Intervention with Cilostazol Attenuates Retinal Inflammation in a Streptozotocin-Induced Diabetic Animal Model
Date Issued
2010
Date
2010
Author(s)
Huang, Yu-Hsun
Abstract
1.Background:
Among working adults in developed countries, diabetic retinopathy (DR) remains the leading cause of blindness and visual impairment. New evidence indicates that DR shares similarities with chronic inflammatory disease, and inflammation may play a central role in the development of DR. In diabetes, leukocytes become less deformable and retinal leukostasis increases, corresponding to the fact that the expression of cellular adhesion molecules such as intercellular adhesion molecule-1 (ICAM-1) are increased in retinal vasculature, which affects retinal endothe¬lial function, retinal perfusion, angiogen¬esis and vascular permeability. The inflamed retina tissues release increased levels of adhesion molecules, cytokines and chemokines for leukocyte recruitment. The concentrations of inflammatory mediators such as monocyte chemoattractant protein-1 (MCP-1) and fracktalkine (FKN) are reported to be increased in the vitreous of patients with proliferative diabetic retinopathy.
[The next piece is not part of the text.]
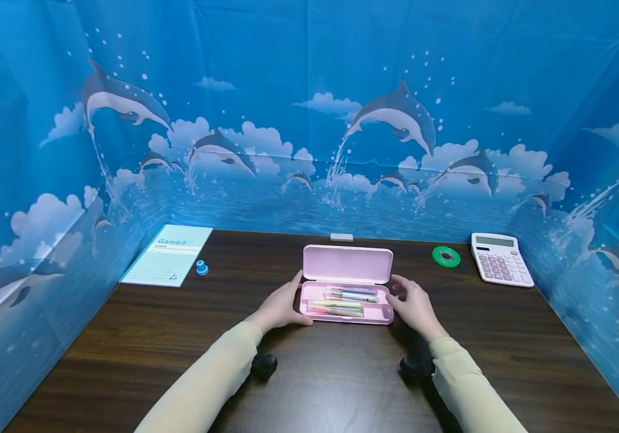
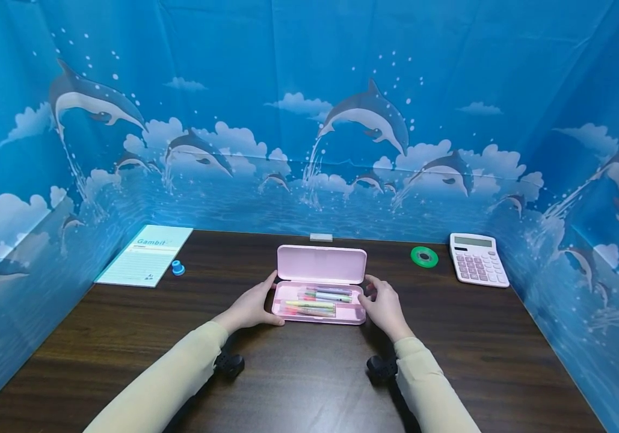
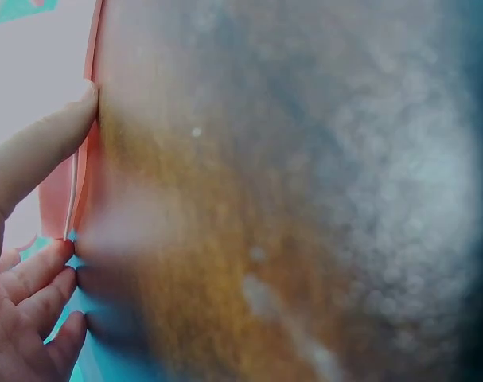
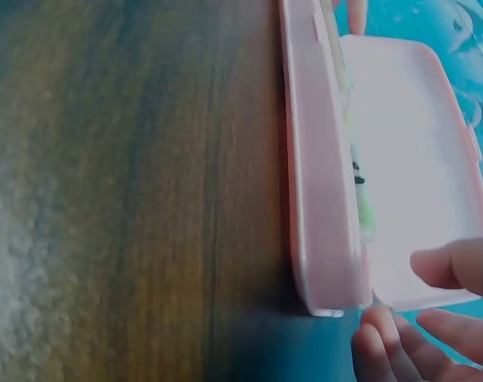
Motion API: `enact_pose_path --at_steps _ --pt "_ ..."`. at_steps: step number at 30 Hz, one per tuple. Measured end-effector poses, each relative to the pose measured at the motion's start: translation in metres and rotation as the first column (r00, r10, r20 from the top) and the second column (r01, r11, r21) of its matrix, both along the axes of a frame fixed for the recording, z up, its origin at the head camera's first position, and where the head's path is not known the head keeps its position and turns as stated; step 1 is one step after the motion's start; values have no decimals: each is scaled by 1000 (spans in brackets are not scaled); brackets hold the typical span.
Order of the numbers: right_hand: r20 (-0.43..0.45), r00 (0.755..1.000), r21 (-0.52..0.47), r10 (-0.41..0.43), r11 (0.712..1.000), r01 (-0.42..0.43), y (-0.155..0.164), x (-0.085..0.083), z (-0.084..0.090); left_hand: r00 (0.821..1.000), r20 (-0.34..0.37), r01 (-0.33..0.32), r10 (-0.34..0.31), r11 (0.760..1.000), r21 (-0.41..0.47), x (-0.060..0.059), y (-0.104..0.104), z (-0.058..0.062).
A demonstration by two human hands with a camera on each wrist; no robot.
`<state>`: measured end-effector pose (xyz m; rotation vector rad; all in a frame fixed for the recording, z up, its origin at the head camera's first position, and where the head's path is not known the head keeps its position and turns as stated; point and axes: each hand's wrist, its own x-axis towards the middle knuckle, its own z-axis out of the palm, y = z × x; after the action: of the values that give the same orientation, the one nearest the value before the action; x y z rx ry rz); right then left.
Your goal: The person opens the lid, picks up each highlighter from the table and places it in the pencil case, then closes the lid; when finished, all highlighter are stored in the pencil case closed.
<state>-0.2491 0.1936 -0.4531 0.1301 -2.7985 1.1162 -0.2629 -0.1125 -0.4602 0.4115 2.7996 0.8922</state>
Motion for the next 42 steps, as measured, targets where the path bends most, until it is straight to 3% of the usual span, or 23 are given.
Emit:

It has been suggested that increased oxidative stress, which generates excess reactive oxygen species (ROS), is a key point in the pathogenesis of DR. The use of appropriate antioxidants may have potential to inhibit the inflammatory changes in the development of DR in animals, including activation of NF-κB, leukostasis, and formation of ROS with the ability of scavenging free radicals, or increasing the antioxidants defense enzyme capabilities.
Cilostazol, is a phosphodiesterase 3 (PDE3) inhibitor which results in inhibition of platelet aggregation and vasodilation leading to reduction in arterial pressure. Among recent studies, potent anti-inflammatory and anti-oxidative effects of cilostazol were shown through the suppression of cytokines, adhesion molecules, and other inflammatory mediators leading to leukocyte-endothelial cell interactions and platelet-mediated tissue damage after transient retina ischemia. Besides, it has been reported that cilostazol could reduce inflammatory burden and oxidative stress in hypertensive type 2 diabetes mellitus patients.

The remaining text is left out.